- _Work task_
Output the records exactly, with no line skipped.
Supplied data Block Start
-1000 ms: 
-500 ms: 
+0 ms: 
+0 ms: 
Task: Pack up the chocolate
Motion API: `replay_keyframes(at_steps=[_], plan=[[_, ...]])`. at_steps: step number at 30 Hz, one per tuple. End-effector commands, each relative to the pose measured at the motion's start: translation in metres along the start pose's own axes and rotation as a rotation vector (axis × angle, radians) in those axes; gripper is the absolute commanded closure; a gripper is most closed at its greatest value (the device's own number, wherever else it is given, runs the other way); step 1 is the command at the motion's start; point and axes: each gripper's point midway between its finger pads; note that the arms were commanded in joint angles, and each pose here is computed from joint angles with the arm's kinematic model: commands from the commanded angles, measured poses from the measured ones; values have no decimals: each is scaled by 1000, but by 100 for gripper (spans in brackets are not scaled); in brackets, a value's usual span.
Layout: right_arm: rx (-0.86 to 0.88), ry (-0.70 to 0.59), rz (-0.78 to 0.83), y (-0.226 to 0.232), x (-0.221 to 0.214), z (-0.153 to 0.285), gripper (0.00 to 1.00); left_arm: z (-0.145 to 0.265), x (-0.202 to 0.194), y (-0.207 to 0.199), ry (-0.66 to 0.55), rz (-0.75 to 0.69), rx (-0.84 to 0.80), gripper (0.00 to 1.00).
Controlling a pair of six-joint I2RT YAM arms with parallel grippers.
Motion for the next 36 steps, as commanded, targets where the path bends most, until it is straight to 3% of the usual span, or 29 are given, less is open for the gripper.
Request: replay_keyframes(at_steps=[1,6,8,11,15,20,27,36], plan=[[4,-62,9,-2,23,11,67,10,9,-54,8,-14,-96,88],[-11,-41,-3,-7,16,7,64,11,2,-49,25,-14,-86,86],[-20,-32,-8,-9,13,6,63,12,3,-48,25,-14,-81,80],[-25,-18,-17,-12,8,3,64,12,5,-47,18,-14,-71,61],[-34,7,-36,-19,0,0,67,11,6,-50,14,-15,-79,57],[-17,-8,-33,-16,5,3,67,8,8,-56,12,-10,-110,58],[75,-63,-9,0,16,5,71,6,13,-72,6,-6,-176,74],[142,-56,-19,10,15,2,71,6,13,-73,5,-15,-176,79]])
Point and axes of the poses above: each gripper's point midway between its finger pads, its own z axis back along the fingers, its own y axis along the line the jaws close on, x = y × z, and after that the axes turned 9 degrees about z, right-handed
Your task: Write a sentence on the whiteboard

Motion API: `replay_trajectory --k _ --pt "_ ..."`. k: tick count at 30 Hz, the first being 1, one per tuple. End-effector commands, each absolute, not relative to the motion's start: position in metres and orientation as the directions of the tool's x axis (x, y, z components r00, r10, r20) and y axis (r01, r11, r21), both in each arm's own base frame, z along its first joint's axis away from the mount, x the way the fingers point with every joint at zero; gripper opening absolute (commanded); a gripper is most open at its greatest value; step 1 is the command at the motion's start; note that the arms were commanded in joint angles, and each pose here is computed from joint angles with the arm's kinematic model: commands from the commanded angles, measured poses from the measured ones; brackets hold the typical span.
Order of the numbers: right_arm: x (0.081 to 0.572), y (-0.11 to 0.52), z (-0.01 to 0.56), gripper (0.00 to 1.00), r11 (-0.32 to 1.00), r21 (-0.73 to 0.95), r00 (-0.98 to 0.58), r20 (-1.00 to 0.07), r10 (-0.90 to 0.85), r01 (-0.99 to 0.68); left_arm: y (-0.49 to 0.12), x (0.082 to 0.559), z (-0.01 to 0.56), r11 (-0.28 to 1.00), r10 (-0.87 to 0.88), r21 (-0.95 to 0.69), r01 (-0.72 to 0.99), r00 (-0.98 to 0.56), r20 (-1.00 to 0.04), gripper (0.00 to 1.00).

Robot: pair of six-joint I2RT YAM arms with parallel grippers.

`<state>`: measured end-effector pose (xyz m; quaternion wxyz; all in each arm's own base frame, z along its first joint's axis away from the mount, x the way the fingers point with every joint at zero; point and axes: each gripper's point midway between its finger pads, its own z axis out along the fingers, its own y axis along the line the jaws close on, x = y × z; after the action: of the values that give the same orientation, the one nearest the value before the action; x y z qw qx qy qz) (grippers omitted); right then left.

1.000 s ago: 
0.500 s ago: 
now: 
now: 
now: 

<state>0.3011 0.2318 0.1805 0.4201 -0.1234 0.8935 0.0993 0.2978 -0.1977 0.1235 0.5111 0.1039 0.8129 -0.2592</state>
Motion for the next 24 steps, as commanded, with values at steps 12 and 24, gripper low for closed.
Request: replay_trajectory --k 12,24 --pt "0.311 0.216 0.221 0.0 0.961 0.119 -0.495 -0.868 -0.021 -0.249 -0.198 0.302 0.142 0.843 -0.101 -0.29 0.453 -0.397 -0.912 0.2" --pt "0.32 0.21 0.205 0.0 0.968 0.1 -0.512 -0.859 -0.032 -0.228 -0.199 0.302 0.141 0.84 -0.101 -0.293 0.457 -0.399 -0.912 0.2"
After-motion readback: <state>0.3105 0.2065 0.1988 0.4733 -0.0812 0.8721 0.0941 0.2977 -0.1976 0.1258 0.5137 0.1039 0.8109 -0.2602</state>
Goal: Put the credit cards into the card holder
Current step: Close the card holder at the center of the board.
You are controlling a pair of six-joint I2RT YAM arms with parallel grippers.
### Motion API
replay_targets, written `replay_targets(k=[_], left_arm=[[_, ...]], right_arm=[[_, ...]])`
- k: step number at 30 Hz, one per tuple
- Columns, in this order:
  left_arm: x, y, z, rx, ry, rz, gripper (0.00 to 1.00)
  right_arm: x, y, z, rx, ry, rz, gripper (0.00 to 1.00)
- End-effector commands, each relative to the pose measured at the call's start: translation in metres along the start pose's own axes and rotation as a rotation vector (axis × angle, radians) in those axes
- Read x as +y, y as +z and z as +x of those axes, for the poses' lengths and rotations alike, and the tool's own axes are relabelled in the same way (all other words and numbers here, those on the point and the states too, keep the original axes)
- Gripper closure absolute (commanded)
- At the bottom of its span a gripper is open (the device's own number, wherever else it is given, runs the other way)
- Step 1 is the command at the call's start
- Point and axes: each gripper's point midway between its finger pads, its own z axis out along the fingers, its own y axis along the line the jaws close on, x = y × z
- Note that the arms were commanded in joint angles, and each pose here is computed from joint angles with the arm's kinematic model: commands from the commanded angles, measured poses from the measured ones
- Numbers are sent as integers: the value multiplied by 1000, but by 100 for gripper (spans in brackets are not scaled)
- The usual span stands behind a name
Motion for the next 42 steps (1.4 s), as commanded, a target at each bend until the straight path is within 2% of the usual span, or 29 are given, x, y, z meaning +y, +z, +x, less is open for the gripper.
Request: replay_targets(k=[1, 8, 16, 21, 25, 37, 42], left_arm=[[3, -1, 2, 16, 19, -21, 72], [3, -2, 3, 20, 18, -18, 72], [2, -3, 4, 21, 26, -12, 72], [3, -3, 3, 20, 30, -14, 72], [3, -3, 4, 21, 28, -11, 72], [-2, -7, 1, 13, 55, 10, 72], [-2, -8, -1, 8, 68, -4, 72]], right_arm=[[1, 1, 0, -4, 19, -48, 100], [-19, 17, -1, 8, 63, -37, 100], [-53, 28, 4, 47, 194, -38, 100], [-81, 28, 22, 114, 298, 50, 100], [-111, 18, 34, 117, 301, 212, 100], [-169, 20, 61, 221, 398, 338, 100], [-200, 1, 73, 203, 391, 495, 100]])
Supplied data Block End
- _Expected answer_
-1000 ms: 
-500 ms: 
+0 ms: 
+0 ms: 
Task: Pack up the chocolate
Motion API: `replay_keyframes(at_steps=[_], plan=[[_, ...]])`. at_steps: step number at 30 Hz, one per tuple. End-effector commands, each relative to the pose measured at the motion's start: translation in metres along the start pose's own axes and rotation as a rotation vector (axis × angle, radians) in those axes; gripper is the absolute commanded closure; a gripper is most closed at its greatest value (the device's own number, wherever else it is given, runs the other way); step 1 is the command at the motion's start; point and axes: each gripper's point midway between its finger pads; note that the arms were commanded in joint angles, and each pose here is computed from joint angles with the arm's kinematic model: commands from the commanded angles, measured poses from the measured ones; values have no decimals: each is scaled by 1000, but by 100 for gripper (spans in brackets are not scaled); in brackets, a value's usual span.
Layout: right_arm: rx (-0.86 to 0.88), ry (-0.70 to 0.59), rz (-0.78 to 0.83), y (-0.226 to 0.232), x (-0.221 to 0.214), z (-0.153 to 0.285), gripper (0.00 to 1.00); left_arm: z (-0.145 to 0.265), x (-0.202 to 0.194), y (-0.207 to 0.199), ry (-0.66 to 0.55), rz (-0.75 to 0.69), rx (-0.84 to 0.80), gripper (0.00 to 1.00).
Controlling a pair of six-joint I2RT YAM arms with parallel grippers.
Motion for the next 36 steps, as commanded, targets where the path bends most, until it is straight to 3% of the usual span, or 29 are given, less is open for the gripper.
Request: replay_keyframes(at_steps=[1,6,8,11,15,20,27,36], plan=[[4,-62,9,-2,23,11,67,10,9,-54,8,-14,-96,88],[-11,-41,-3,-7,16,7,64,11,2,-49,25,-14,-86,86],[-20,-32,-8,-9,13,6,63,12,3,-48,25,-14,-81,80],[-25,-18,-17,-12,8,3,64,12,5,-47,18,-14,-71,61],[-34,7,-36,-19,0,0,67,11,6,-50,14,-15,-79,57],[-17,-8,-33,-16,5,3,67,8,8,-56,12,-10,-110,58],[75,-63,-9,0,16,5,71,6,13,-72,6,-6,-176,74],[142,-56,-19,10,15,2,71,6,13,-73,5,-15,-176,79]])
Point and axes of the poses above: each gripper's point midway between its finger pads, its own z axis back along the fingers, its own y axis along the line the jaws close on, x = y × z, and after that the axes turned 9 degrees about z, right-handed
Your task: Write a sentence on the whiteboard

Motion API: `replay_trajectory --k _ --pt "_ ..."`. k: tick count at 30 Hz, the first being 1, one per tuple. End-effector commands, each absolute, not relative to the motion's start: position in metres and orientation as the directions of the tool's x axis (x, y, z components r00, r10, r20) and y axis (r01, r11, r21), both in each arm's own base frame, z along its first joint's axis away from the mount, x the way the fingers point with every joint at zero; gripper opening absolute (commanded); a gripper is most open at its greatest value; step 1 is the command at the motion's start; note that the arms were commanded in joint angles, and each pose here is computed from joint angles with the arm's kinematic model: commands from the commanded angles, measured poses from the measured ones; brackets hold the typical span.
Order of the numbers: right_arm: x (0.081 to 0.572), y (-0.11 to 0.52), z (-0.01 to 0.56), gripper (0.00 to 1.00), r11 (-0.32 to 1.00), r21 (-0.73 to 0.95), r00 (-0.98 to 0.58), r20 (-1.00 to 0.07), r10 (-0.90 to 0.85), r01 (-0.99 to 0.68); left_arm: y (-0.49 to 0.12), x (0.082 to 0.559), z (-0.01 to 0.56), r11 (-0.28 to 1.00), r10 (-0.87 to 0.88), r21 (-0.95 to 0.69), r01 (-0.72 to 0.99), r00 (-0.98 to 0.56), r20 (-1.00 to 0.04), gripper (0.00 to 1.00).

Robot: pair of six-joint I2RT YAM arms with parallel grippers.

`<state>`: measured end-effector pose (xyz m; quaternion wxyz; all in each arm's own base frame, z along its first joint's axis away from the mount, x the way the fingers point with every joint at zero; point and axes: each gripper's point midway between its finger pads, its own z axis out along the fingers, its own y axis along the line the jaws close on, x = y × z; after the action: of the values that give the same orientation, the one nearest the value before the action; x y z qw qx qy qz) (grippers omitted); right then left.

1.000 s ago: 
0.500 s ago: 
now: 
now: 
now: 

<state>0.3011 0.2318 0.1805 0.4201 -0.1234 0.8935 0.0993 0.2978 -0.1977 0.1235 0.5111 0.1039 0.8129 -0.2592</state>
Motion for the next 24 steps, as commanded, with values at steps 12 and 24, gripper low for closed.
Request: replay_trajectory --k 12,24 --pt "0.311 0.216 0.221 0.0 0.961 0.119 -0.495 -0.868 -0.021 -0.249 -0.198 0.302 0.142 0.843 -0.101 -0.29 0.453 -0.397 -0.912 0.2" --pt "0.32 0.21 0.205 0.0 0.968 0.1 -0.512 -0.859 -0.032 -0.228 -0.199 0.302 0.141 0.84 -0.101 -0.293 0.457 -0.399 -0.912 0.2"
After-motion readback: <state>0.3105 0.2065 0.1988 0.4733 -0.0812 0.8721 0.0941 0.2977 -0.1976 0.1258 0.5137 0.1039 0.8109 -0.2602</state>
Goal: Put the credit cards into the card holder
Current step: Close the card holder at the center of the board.
You are controlling a pair of six-joint I2RT YAM arms with parallel grippers.
### Motion API
replay_targets, written `replay_targets(k=[_], left_arm=[[_, ...]], right_arm=[[_, ...]])`
- k: step number at 30 Hz, one per tuple
- Columns, in this order:
  left_arm: x, y, z, rx, ry, rz, gripper (0.00 to 1.00)
  right_arm: x, y, z, rx, ry, rz, gripper (0.00 to 1.00)
- End-effector commands, each relative to the pose measured at the call's start: translation in metres along the start pose's own axes and rotation as a rotation vector (axis × angle, radians) in those axes
- Read x as +y, y as +z and z as +x of those axes, for the poses' lengths and rotations alike, and the tool's own axes are relabelled in the same way (all other words and numbers here, those on the point and the states too, keep the original axes)
- Gripper closure absolute (commanded)
- At the bottom of its span a gripper is open (the device's own number, wherever else it is given, runs the other way)
- Step 1 is the command at the call's start
- Point and axes: each gripper's point midway between its finger pads, its own z axis out along the fingers, its own y axis along the line the jaws close on, x = y × z
- Note that the arms were commanded in joint angles, and each pose here is computed from joint angles with the arm's kinematic model: commands from the commanded angles, measured poses from the measured ones
- Numbers are sent as integers: the value multiplied by 1000, but by 100 for gripper (spans in brackets are not scaled)
- The usual span stands behind a name
Motion for the next 42 steps (1.4 s), as commanded, a target at each bend until the straight path is within 2% of the usual span, or 29 are given, x, y, z meaning +y, +z, +x, less is open for the gripper.
Request: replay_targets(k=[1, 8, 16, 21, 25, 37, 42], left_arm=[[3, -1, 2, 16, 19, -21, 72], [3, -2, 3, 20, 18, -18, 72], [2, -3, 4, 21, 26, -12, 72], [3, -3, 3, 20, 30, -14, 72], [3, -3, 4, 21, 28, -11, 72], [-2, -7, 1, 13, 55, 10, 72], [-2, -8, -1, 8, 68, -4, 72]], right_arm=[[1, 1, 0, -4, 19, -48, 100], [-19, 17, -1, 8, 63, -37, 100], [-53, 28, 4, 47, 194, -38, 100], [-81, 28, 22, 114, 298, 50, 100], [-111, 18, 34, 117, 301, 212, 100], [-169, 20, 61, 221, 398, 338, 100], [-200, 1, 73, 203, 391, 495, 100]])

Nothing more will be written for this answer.